Weaving the Past

l to r, Edith Weaver MEA wife of Daniel Pettiford, Lynn Weaver, and Morticia Weaver, enhanced

l to r, Edith Weaver, wife of Daniel Pettiford; Lynn Weaver; Morticia Weaver

 

Someone recently left a comment under another BWWW blog, in which I mentioned some of the non-European ancestors of a popular country music artist who is widely perceived as “white”.

The person commenting suggested that the use of comparative DNA analysis and genealogy by this blog and podcast to highlight non-European ancestry might be causing confusion, because using “white” society’s historical methods for assigning ethnicity via “blood quantum” and ancestry does not place adequate focus on “culture” as the central determiner of identity.

The most important thing to say here is that this blog and podcast NEVER presumes to assign an ethnic identity to anyone; and certainly not on the basis of ancestral lineage or DNA.

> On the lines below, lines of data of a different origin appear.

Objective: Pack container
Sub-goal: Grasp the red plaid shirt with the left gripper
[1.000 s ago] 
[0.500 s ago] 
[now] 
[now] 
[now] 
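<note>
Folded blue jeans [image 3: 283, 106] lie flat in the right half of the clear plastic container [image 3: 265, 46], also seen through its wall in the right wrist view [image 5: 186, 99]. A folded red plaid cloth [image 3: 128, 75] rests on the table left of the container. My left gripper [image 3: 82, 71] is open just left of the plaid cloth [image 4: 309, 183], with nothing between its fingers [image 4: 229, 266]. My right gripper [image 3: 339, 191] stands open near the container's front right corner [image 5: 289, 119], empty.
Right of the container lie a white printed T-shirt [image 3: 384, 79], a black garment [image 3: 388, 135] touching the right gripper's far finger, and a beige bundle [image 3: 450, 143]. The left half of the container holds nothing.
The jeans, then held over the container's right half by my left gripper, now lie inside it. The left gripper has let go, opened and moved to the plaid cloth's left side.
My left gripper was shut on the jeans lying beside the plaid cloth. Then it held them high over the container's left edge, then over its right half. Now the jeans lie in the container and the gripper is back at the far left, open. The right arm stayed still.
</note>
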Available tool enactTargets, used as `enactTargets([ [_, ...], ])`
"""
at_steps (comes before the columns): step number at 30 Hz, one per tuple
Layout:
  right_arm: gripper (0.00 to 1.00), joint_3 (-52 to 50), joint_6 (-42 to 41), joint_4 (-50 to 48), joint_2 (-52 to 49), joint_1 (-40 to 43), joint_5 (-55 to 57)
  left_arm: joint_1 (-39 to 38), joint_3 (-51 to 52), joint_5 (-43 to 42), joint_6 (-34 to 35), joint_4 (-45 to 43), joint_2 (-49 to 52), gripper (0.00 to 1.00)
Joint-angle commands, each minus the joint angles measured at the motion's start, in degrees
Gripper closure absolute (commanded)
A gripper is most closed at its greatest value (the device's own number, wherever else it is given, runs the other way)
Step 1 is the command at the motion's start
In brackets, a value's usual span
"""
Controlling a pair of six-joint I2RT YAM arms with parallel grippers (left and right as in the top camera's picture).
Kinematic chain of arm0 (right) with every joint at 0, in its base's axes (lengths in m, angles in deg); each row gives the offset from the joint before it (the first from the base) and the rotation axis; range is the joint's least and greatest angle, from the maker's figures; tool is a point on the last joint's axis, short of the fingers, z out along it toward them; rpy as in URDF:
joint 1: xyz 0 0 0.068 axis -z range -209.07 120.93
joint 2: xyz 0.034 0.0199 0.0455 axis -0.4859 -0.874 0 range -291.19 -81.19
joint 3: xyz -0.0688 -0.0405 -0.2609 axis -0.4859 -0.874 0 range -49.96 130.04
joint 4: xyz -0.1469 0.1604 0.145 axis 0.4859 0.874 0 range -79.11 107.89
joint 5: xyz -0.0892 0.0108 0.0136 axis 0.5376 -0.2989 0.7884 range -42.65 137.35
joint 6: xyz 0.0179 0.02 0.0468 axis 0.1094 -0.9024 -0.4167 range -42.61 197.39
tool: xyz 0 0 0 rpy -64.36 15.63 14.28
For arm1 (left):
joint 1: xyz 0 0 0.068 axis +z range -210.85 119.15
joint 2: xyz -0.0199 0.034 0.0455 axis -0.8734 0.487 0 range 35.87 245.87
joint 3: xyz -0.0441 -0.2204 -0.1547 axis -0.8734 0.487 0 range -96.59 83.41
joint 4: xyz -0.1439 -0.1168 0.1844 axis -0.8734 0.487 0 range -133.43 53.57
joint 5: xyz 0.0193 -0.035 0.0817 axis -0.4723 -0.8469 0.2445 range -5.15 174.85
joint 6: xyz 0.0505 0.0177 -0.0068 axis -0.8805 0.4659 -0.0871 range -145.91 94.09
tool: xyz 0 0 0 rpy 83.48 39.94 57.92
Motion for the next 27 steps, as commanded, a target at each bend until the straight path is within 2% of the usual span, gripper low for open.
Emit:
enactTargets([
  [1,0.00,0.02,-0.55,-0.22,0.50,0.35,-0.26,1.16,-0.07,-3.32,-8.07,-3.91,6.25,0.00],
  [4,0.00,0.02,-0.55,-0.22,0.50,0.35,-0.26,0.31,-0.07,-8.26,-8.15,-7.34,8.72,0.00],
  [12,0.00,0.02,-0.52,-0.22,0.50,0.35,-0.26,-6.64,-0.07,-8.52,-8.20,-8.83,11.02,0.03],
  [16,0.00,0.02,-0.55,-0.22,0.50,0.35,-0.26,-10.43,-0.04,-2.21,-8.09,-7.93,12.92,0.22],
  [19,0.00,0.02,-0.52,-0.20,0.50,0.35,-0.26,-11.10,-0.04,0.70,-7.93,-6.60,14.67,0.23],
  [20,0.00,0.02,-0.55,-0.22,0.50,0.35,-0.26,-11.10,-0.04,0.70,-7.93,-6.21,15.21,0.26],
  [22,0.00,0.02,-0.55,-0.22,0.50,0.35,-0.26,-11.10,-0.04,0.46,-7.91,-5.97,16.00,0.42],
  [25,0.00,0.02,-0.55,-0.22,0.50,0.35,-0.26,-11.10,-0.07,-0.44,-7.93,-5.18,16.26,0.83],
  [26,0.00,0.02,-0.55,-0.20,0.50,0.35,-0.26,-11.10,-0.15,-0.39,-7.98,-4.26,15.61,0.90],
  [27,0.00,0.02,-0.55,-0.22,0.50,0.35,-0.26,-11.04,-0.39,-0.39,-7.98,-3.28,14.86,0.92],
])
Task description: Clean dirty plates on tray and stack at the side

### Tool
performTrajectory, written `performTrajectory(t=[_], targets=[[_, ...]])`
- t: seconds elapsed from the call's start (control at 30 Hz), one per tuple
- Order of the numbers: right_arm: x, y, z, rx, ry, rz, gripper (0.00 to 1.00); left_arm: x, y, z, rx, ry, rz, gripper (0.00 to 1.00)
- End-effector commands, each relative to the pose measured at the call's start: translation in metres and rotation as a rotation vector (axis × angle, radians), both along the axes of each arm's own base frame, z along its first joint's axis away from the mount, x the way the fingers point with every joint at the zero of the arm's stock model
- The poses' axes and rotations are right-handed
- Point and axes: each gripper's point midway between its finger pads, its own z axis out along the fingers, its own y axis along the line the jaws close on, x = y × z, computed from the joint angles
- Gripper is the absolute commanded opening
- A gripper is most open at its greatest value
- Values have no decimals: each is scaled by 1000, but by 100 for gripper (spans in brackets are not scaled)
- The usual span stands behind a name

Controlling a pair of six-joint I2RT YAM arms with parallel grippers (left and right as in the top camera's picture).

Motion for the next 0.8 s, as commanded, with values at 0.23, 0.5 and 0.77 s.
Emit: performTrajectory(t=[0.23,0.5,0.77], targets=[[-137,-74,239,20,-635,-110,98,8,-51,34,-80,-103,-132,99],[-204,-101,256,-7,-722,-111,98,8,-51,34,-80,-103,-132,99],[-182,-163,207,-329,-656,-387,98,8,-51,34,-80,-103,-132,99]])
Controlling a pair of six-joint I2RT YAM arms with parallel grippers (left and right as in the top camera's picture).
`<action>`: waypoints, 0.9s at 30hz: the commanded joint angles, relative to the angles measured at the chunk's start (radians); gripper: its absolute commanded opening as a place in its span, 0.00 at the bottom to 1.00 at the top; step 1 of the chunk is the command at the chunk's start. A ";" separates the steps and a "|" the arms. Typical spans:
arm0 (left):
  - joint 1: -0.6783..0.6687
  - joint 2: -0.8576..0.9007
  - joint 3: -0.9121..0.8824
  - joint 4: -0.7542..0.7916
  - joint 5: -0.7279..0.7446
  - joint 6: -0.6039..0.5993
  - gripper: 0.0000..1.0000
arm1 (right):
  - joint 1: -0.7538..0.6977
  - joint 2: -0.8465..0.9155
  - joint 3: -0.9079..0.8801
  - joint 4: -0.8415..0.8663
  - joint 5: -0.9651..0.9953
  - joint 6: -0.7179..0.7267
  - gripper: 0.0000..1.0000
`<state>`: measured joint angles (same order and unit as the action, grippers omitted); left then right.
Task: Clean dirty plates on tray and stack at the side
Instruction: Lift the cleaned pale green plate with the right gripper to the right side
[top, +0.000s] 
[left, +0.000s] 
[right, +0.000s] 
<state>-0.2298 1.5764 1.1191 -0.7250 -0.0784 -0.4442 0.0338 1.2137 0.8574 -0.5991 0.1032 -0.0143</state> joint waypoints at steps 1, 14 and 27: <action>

While genealogy and DNA cannot tell us who we are TODAY, they CAN tell us something about who our ancestors were or were not IN THE PAST.

It is absolutely true that our present identity is (or should be) built mostly from our lived culture, not our DNA.

But a problem arises when people try to ascribe certain aspects of their current lived culture to particular historical ethnic groups, in order to bolster a particular historical myth or worldview.

The most egregious example of this is when people identify as “white”, and then go on to claim for this caste identity virtually every notable American achievement.

Doing this allows them to express pride in their “race”.  By extension, “pride in being American” and “American exceptionalism” become bound-up with this so-called “high-achieving race”.

Another regional example of this is the widespread claiming of “Scots-Irish” identity among Appalachians, with a self-reinforcing virtuous circle in which people claim that identity, look around at how their community lives, and then say “This is Scots-Irish culture”, and thus “Scots-Irish culture = Appalachian culture”.

I have written elsewhere about how this identity came to be the “go-to” ethnic identity for multi-ethnic Appalachians who stood to lose almost everything if they did not fall into the right category within the American racial caste system.

Just because a group of people have come to repeat a falsehood again and again does not make it harmless.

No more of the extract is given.